I clicked on the guide to discover I was watching a concert film called The Last Waltz. I had never seen this classic rock documentary of The Band’s final concert in 1978, directed by Martin Scorcese. I couldn’t believe my eyes and ears. I pushed the record button, and proceeded to replay it the entire time I packed. I stayed up all night, and even began writing this very blog while watching and listening.
I love movies that celebrate music. I long to create a film like The Last Waltz and Almost Famous. To capture the essence of an era. To manifest that sensation where you identify so intensely with the story and music as you feel yourself submerge into a time so fully, head first, smoothly, subconsciously. You feel cozy like a pair of burnt orange corduroy bellbottoms. You want to part your long, straight hair in the middle and sway to the beat. You feel as if you could pick up a wooden acoustic guitar and play something fantastic. You want to run barefoot in a sunflower meadow, the sun beaming on your face as you twirl around in a flowy skirt, fall down softly, then tie the stems of daffodils together to make yourself a headband.
Films that are music centric, whether it be the bearded, blousy, pure sound of the 60s and 70s, or the gutwrenching synthesizers of 80s British rock that the movie 500 Days of Summer so brilliantly references, these are the kinds of movies that I devour. The music takes you somewhere safe, somewhere where you completely feel yourself. No self consciousness, no wondering who you are or what you want. You just ARE. Without even trying.
My heaven would be sitting with my legs crossed on a bean bag chair in a lush den, surrounded by velvet floor pillows with magenta, swirl-patterned tapestries covering the walls. Bulbous hookahs tower over me as I stare into the soft light of a hanging pink paper lantern. And the best music I’ve ever heard just plays as I am just lifted off onto a mental rocket.
If I could create a world where I take others on a trip on their personal self plane, whether it be through writing books, movies, blogs, fucking facebook statuses…anything…if I could just make people feel that connection to themselves, I will know true success. If I could contribute that to the world, a creation that matters to people, like really matters. That mind trippy whoosh after watching Eternal Sunshine of the Spotless Mind. That holy fuck moment. I want to provide that holy fuck moment.
The older I get, the more I feel my creative mind expanding. The more I pay attention to my instincts, my passions. Throughout most of my late teens and early twenties, I didn’t pay attention to my surroundings. I didn’t listen to myself. I listened to others, watched what others desired and figured that must also be what I desired. The only thing I did know was that I didn’t truly feel like I belonged in my own life. I was in a haze, going through the motions, and literally drowning my feelings of unrest in loads and loads of liquor. I would just drink so I could feel that rush, that warmth, drink until I felt special.

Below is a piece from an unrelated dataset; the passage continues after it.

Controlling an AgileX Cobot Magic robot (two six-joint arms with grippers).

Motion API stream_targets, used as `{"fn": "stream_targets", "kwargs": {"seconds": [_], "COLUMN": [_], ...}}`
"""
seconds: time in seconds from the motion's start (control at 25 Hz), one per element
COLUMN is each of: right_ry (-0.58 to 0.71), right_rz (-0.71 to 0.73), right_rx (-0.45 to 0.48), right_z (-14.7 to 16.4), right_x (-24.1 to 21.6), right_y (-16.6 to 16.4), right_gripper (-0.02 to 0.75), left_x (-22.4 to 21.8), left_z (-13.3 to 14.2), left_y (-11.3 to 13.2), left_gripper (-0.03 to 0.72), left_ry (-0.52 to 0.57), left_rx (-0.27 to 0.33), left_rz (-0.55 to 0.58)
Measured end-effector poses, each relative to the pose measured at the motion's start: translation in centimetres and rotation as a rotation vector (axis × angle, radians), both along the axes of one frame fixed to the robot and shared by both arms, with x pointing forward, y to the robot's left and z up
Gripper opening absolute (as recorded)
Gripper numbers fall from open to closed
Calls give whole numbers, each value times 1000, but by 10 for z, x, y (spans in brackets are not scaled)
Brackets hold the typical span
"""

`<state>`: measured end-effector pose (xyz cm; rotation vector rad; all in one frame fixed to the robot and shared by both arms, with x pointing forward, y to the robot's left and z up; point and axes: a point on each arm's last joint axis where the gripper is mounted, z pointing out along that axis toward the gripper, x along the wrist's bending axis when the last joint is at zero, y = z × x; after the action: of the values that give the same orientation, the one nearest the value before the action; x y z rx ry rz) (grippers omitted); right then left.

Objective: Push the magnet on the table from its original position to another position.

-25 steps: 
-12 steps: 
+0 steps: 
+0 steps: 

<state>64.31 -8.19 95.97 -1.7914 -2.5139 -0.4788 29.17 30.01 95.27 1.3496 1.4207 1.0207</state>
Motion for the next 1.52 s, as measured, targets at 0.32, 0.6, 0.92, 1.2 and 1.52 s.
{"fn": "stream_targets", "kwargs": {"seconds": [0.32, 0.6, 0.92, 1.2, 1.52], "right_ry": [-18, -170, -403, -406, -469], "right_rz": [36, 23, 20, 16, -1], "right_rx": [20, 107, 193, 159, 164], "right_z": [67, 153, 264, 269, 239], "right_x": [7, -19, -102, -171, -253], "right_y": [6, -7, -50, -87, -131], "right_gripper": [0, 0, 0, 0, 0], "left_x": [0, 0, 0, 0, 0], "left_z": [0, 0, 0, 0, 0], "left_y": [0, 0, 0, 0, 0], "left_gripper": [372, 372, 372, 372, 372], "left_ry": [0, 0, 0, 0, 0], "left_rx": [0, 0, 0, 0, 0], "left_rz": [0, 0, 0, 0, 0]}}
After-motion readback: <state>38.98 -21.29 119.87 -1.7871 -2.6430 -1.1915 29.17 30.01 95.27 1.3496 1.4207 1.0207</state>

But once the buzz was gone, so was the feeling of being anyone I would ever really want to be. I felt generic, like a knock-off designer handbag, but I didn’t even know enough to know there was a better version of myself.
Until a sequence of events led me to move out West. Ever since moving here, I’ve felt a mental evolution within myself. I organically started caring about costumes and fantasy. I discovered that if I let myself go, that I could just create an existence that I could recognize myself in. Without trying that hard. Without wondering if people were judging me or thinking I’m weird or agonizing if I’m saying something stupid or out of turn. I just plain stopped worrying about who I was supposed to be and I started becoming who I wanted to be. It was not a conscious effort. I just look back at the last five years and I know I’ve changed.
But I know my evolution has just begun. And I can’t turn back now. I need to trust in my direction and unabashedly move forward. This new year I shall continue to write, to create art, to pour my brain out into the world. I feel an electricity that is still trying to spark. The light is lit, but it has the capacity to burn so much brighter. I just need to focus, push through, continue, and break even more barriers. I believe in destiny. I used to think all that ‘new age shit’ like astrology and fate was just illogical farce. I realize that I don’t feel that way anymore.
If I could embody even an ounce of the individual beauty of my musician friend Alicia Gatto, I would feel accomplished. She lives her life with heart, gusto, and pulsating passion. She creates music, style, and sincerity. Not only is she stunning, she is bursting with soul.
I am striving to eradicate the superficial. To see beyond the trivial problems of every day life to get to the good stuff. The things that matter. The goals that matter. To not be distracted by negativity, insecurity, or heartache. To mentally picture that vintage polaroid glow around me. To quote Jill Scott, to “live my life like it’s golden.”
And during my journey, I shall replay The Last Waltz as I write and create art in my apartment. I will let the sounds of the great songwriters shove me towards achievement.
So Neil Diamond, sing to me. Sing to me with those seventies sunglasses and send me swooning into self-inflicted glory.